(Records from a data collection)
• • •
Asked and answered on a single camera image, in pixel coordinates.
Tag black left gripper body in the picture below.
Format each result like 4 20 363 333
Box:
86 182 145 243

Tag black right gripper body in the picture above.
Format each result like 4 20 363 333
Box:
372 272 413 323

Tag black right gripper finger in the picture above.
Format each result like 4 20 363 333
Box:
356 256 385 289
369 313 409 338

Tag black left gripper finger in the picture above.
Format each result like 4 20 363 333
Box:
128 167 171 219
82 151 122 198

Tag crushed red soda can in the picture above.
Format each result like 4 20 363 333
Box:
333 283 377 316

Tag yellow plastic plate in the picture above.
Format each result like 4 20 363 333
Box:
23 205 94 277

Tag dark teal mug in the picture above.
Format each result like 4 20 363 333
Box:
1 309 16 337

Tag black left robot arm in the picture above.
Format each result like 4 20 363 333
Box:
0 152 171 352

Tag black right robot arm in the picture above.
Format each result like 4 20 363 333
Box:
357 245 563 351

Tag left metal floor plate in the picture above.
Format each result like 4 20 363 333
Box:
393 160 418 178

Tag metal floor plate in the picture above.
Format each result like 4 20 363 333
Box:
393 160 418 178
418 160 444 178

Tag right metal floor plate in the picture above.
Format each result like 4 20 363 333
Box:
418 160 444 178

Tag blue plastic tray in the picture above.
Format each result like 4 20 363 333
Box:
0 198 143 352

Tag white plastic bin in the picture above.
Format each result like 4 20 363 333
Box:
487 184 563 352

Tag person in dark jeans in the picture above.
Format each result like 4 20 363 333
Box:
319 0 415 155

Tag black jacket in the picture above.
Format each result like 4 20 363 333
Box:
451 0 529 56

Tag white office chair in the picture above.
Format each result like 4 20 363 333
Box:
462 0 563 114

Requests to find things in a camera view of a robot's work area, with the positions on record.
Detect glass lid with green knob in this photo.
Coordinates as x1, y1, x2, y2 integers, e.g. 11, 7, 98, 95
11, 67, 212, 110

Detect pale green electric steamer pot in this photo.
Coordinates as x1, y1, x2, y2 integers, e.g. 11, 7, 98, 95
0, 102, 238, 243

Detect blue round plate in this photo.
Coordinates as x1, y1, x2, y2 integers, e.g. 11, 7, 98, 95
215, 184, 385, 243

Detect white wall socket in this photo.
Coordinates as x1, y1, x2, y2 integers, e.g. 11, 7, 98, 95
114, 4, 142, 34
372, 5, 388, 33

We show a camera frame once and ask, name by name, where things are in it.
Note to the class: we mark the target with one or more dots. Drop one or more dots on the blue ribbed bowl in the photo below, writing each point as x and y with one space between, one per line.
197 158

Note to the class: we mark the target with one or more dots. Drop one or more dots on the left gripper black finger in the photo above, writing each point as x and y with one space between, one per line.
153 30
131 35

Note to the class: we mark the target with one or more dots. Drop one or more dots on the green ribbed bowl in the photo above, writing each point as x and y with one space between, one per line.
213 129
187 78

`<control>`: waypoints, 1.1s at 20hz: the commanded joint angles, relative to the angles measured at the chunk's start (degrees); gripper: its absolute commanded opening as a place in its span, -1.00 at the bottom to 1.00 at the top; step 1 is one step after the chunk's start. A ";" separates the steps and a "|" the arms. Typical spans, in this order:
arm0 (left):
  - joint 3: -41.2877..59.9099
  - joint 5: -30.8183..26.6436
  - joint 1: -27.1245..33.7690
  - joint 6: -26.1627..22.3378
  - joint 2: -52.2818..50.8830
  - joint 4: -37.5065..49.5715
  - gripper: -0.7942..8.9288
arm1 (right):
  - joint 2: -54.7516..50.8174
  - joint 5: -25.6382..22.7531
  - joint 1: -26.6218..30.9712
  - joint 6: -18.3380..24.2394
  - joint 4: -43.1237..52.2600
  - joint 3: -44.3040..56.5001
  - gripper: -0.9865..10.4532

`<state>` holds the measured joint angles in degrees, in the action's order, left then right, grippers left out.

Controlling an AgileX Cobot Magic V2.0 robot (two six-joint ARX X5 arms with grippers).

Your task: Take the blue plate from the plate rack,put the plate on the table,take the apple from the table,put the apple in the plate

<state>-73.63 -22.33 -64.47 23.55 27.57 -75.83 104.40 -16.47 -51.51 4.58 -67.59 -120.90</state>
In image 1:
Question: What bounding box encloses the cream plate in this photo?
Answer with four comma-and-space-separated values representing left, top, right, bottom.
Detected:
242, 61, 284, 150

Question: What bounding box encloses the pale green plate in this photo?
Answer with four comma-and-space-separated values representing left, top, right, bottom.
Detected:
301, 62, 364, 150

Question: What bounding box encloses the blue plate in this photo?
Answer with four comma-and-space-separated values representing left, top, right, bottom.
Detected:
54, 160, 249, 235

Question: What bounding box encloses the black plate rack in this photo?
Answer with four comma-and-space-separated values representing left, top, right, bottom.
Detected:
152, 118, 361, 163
• • •
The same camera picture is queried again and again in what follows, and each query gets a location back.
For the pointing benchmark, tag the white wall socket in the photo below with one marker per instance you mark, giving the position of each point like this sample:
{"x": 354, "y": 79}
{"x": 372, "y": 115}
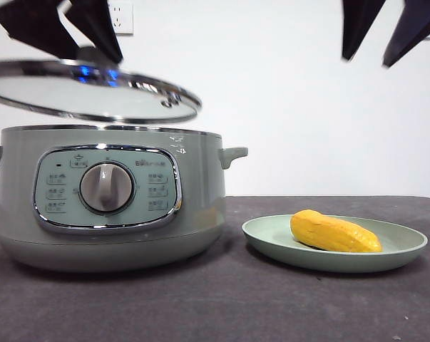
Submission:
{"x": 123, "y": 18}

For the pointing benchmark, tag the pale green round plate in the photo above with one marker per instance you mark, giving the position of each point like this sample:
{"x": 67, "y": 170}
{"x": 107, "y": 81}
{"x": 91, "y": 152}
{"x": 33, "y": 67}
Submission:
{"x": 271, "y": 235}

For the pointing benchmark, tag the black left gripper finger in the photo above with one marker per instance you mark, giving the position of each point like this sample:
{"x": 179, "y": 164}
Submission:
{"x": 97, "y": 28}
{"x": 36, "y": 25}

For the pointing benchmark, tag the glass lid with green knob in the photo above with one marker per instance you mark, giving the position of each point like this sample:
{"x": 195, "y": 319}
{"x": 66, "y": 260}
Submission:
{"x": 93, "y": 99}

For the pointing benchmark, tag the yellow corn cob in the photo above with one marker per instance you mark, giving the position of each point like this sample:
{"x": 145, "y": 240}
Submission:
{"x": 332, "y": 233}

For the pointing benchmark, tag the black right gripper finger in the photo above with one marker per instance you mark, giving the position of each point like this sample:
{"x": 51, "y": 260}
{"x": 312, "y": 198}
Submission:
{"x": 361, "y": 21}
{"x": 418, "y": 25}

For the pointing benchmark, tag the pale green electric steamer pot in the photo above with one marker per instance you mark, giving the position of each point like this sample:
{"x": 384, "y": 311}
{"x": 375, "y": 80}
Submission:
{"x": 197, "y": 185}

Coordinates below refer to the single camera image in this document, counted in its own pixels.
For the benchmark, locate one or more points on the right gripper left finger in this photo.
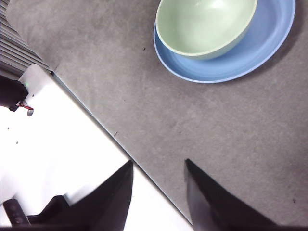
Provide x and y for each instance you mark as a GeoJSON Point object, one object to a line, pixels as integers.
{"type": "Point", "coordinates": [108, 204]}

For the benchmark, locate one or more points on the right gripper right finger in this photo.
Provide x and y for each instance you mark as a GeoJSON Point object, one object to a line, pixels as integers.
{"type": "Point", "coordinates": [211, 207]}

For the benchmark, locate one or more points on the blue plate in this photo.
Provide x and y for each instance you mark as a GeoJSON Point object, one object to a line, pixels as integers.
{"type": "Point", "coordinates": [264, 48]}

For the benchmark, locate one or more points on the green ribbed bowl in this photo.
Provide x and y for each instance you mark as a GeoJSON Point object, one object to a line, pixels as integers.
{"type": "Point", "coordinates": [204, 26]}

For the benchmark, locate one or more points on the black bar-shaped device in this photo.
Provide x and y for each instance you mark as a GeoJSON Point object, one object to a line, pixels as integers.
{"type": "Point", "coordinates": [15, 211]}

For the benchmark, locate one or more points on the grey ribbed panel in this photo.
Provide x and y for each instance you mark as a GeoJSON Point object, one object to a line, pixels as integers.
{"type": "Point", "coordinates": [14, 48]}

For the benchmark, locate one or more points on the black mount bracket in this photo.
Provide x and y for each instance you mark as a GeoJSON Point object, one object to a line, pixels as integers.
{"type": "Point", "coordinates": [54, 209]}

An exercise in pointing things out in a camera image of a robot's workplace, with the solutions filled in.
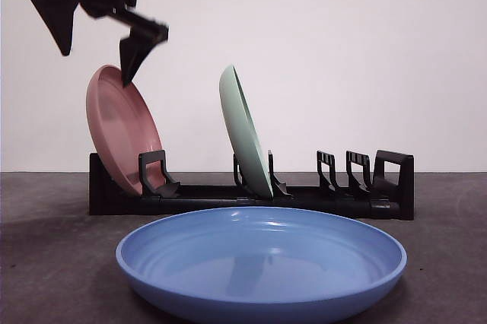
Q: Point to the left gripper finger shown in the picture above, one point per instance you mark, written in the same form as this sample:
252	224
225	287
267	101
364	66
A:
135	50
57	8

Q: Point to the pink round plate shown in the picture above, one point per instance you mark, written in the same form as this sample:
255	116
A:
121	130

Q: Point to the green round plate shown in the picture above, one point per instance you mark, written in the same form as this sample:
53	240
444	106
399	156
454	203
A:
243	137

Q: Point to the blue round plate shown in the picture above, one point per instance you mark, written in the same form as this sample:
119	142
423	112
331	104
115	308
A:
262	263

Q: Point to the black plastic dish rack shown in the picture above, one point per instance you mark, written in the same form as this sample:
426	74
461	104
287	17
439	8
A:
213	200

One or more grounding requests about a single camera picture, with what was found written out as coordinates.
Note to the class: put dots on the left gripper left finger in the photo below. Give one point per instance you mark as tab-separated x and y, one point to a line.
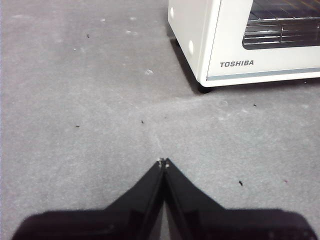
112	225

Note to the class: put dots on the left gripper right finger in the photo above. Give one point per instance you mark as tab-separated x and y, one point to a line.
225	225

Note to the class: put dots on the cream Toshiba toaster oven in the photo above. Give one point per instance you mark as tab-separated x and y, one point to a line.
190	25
• • •
# EXERCISE PROMPT
Above are some records; copy exactly the lines from the one with "Asked and answered" through the one with "Tag white office chair in the picture above.", both included, and no others.

# OUTPUT OF THE TASK
Asked and answered on a single camera image, in pixel coordinates.
Tag black left gripper body in the picture below.
Format each result like 4 20 363 333
Box:
86 182 145 243

Tag black right gripper body in the picture above.
Format each result like 4 20 363 333
Box:
372 272 413 323

Tag black right gripper finger in the picture above.
Format each result like 4 20 363 333
Box:
356 256 385 289
369 313 409 338

Tag black left gripper finger in the picture above.
Format each result like 4 20 363 333
Box:
128 167 171 219
82 151 122 198

Tag crushed red soda can in the picture above.
Format each result like 4 20 363 333
Box:
333 283 377 316

Tag yellow plastic plate in the picture above.
Format each result like 4 20 363 333
Box:
23 205 94 277

Tag dark teal mug in the picture above.
Format each result like 4 20 363 333
Box:
1 309 16 337

Tag black left robot arm in the picture above.
Format each result like 4 20 363 333
Box:
0 152 171 352

Tag black right robot arm in the picture above.
Format each result like 4 20 363 333
Box:
357 245 563 351

Tag left metal floor plate in the picture above.
Format each result like 4 20 363 333
Box:
393 160 418 178

Tag metal floor plate in the picture above.
Format each result like 4 20 363 333
Box:
393 160 418 178
418 160 444 178

Tag right metal floor plate in the picture above.
Format each result like 4 20 363 333
Box:
418 160 444 178

Tag blue plastic tray in the picture above.
Format each result like 4 20 363 333
Box:
0 198 143 352

Tag white plastic bin in the picture above.
Format each result like 4 20 363 333
Box:
487 184 563 352

Tag person in dark jeans in the picture above.
Format each result like 4 20 363 333
Box:
319 0 415 155

Tag black jacket in the picture above.
Format each result like 4 20 363 333
Box:
451 0 529 56

Tag white office chair in the picture above.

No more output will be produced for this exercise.